━━━ Records for the task ━━━
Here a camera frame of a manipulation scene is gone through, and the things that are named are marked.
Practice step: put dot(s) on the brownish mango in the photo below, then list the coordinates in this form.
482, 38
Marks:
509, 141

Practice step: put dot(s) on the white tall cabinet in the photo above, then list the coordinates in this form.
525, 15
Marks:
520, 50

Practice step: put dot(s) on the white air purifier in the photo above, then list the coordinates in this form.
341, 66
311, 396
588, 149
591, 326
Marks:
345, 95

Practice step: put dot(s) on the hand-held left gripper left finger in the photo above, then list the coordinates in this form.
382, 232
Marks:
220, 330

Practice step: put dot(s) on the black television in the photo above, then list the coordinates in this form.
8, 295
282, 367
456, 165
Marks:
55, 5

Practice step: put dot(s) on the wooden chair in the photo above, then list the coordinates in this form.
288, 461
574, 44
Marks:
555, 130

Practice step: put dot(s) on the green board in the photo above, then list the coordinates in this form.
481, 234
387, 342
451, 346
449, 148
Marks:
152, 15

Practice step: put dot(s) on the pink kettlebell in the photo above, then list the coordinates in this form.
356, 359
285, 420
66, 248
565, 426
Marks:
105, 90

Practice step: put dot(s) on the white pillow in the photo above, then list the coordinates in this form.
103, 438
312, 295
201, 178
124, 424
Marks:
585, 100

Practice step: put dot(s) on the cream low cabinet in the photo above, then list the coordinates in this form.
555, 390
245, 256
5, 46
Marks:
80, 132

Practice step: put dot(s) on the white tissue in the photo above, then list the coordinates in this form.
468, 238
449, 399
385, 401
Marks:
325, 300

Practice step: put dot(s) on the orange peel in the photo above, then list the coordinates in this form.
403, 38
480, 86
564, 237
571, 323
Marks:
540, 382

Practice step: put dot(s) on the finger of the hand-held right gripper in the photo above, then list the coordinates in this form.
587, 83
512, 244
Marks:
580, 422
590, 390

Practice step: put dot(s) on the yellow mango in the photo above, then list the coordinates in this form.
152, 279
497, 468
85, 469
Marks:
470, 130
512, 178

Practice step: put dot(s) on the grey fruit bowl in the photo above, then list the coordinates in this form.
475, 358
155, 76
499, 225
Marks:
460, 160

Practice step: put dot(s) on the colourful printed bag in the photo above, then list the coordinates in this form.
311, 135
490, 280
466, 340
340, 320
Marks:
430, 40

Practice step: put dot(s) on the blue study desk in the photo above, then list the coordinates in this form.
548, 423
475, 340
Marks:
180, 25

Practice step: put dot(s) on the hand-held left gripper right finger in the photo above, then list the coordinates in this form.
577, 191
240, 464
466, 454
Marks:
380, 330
━━━
In the lines above, locate the string "cabinet". Copy every line where it occurs.

Practice step: put dot(s) on the white tall cabinet in the photo above, then list the coordinates in this form.
Practice step: put dot(s) on the cream low cabinet in the photo above, then list the coordinates in this form.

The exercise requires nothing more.